Reader’s Guide to the Origins Debate (part 1)

A good meal has several courses.

In his 1999 book How the News Makes us Dumb1, historian C. John Sommerville observes that the greatest problem with today’s news coverage is not so much that it is biased (which it is), as that it is daily. As a consequence, news is reduced to the lowest common denominator, often without context, and shortened into quickly digestible “sound bytes.” Accessing news and information today is not difficult. But coming to a reasoned understanding of issues such as the global warming controversy or the creation/evolution/intelligent design debate using information from standard media outlets is essentially impossible. There is just no substitute for in-depth knowledge gained by reading several book-length arguments on a topic and chewing on the strengths and weaknesses of the arguments before forming a personal conclusion.

As a scientist and avid reader, I am sometimes asked to recommend books about the creation/evolution/ design debate for those without a background in science but with a hunger to understand. Just as a good meal has several courses, so, too, will a study of the debate. As an appetizer, read Phillip E. Johnson’s book Defeating Darwinism by Opening Minds2. Written by a law professor, this easy-to-read book lays out a framework for thinking about the debate and for understanding each side’s definition of key words like “science” and “evolution.” Johnson points out how the issues and participants have been so stereotyped since the popular play and movie Inherit the Wind—a dramatized version of the 1925 Scopes “monkey trial” in Dayton, Tennessee— that valid criticisms of the scientific problems and biases of Darwinism are drowned out. Love and reason triumph over prejudice and religious bigotry, so the story goes. But this is not what actually happened in Dayton. For the real story of the trial, read Marvin Olasky’s excellent book, Monkey Business3.

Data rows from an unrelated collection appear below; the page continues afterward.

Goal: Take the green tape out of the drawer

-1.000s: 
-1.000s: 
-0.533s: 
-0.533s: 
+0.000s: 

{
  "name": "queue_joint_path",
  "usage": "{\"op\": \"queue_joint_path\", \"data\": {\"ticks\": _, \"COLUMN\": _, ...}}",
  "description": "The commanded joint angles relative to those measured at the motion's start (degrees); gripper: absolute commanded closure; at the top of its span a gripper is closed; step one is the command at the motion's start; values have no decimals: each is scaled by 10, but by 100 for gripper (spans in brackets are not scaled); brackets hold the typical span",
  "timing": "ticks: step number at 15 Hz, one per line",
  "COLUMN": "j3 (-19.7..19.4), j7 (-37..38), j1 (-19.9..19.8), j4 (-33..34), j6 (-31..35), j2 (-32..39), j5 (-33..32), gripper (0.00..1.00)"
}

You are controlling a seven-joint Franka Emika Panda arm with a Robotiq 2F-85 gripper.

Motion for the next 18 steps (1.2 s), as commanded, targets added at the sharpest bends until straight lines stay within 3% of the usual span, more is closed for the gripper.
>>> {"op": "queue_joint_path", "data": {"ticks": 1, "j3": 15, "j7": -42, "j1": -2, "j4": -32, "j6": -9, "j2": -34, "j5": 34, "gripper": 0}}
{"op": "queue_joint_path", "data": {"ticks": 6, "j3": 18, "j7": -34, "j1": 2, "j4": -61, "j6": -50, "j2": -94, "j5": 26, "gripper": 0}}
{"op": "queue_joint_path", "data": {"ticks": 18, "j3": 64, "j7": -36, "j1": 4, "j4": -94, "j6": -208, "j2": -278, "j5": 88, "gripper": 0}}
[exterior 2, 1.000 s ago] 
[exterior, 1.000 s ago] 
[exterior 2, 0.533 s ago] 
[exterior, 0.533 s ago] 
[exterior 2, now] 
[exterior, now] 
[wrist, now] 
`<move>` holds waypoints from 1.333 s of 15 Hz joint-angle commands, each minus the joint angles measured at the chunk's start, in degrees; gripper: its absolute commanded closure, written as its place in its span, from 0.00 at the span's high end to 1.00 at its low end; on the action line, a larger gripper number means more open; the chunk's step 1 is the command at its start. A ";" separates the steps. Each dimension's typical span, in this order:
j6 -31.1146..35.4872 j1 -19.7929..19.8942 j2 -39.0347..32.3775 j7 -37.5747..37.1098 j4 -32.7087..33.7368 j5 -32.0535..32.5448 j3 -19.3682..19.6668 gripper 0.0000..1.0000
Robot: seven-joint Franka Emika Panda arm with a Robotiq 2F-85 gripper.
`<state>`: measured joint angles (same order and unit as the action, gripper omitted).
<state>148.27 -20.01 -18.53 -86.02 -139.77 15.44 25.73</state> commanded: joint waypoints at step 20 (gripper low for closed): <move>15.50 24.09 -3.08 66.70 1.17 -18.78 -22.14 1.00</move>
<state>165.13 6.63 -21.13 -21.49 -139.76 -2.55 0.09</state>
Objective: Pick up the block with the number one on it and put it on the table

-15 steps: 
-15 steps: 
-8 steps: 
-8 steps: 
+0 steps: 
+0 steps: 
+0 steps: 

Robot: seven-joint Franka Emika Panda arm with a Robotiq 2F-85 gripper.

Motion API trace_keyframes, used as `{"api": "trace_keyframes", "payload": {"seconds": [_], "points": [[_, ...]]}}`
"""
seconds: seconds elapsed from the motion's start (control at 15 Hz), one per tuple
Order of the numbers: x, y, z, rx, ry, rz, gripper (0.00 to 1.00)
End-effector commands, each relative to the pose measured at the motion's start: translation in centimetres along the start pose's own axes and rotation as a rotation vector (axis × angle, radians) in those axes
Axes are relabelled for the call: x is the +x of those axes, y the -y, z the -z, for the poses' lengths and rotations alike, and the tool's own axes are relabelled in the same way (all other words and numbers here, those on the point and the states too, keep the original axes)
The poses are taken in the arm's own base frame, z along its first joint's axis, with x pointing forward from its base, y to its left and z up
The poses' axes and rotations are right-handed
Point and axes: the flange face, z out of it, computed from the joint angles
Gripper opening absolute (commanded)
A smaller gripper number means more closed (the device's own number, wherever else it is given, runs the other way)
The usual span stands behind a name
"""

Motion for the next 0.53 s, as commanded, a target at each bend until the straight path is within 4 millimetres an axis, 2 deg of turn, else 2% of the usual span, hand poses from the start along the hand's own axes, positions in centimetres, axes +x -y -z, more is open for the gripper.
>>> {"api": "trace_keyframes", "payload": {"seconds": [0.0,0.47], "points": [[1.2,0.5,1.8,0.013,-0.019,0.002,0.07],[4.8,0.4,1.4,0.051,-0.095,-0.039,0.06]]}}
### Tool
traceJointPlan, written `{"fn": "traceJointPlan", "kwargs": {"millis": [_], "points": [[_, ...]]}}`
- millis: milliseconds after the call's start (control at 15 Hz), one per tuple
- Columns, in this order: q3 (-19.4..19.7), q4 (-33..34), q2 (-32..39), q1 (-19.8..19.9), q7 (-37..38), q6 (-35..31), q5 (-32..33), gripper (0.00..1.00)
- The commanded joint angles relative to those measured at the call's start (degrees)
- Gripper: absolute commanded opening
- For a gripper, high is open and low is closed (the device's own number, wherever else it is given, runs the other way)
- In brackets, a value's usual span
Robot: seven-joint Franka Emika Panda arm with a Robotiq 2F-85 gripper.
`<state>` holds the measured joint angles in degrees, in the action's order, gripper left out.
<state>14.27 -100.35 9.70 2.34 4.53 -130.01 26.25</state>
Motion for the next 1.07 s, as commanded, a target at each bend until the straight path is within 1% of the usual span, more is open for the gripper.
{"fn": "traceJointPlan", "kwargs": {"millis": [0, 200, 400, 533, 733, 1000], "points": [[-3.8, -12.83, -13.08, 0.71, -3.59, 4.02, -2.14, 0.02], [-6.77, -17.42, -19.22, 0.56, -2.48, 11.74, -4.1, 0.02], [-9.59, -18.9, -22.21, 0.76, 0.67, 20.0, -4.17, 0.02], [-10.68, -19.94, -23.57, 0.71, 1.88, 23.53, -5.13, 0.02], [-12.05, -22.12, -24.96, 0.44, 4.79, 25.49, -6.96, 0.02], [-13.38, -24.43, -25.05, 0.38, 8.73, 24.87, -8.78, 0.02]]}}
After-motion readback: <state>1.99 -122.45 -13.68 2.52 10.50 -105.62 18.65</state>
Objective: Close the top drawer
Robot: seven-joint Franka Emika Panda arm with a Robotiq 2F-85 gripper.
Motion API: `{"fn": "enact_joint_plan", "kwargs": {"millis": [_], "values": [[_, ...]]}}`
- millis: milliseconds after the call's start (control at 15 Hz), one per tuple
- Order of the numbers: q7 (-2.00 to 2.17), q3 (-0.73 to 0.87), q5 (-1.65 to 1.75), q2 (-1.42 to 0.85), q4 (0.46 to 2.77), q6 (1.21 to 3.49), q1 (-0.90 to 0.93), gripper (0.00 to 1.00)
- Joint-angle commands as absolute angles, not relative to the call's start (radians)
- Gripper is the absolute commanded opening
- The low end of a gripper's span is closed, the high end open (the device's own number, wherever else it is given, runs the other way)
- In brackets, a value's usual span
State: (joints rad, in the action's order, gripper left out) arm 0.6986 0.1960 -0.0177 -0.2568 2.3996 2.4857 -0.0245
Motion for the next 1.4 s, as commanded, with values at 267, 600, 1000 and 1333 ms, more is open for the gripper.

The main course requires one to bite into the meat of the criticisms of Darwinian evolution and may require some determined chewing to digest. Phillip E. Johnson’s Darwin on Trial4 is worth the effort. It is the most concise and thoughtful book in print on the key issues. A lighter, more personal-discovery style course is found in Lee Strobel’s The Case for a Creator5. This readable book follows the author in a journey of discovery as he interviews many of the leading critics of modern Darwinian evolution and presents their views. Phillip E. Johnson serves up another meaty course designed to distinguish scientific fact from philosophy- laden interpretation in The Wedge of Truth6. Because interpretations influenced by philosophy often become “facts” through the media sound bite megaphone, learning to distinguish between the two may eventually split apart the intellectual foundation of Darwinism.

While I prefer to focus on written material because “reading is to the mind what exercise is to the body,”7 there are two DVDs that make a wonderful two-layer dessert for the mind. These are The Privileged Planet and Unlocking The Mystery Of Life, both from Illustra Media8. Bon appétit!

1 C. John Sommerville, How the News Makes Us Dumb (Downer’s Grove, IL: InterVarsity Press, 1999).
2 Phillip E. Johnson, Defeating Darwinism By Opening Minds (Downer’s Grove, IL: InterVarsity Press, 1997).
3 Marvin Olasky & John Perry, Monkey Business (Nashville, TN: Broadman & Holman Publishers, 2005).
4 Phillip E. Johnson, Darwin On Trial (Downer’s Grove, IL: InterVarsity Press, 1993).
5 Lee Strobel, The Case For A Creator (Grand Rapids, MI: Zondervan, 2004).
6 Phillip E. Johnson, The Wedge of Truth (Downer’s Grove, IL: InterVarsity Press, 2000).
7 Sir Richard Steele (1672 – 1729). www.quotationspage.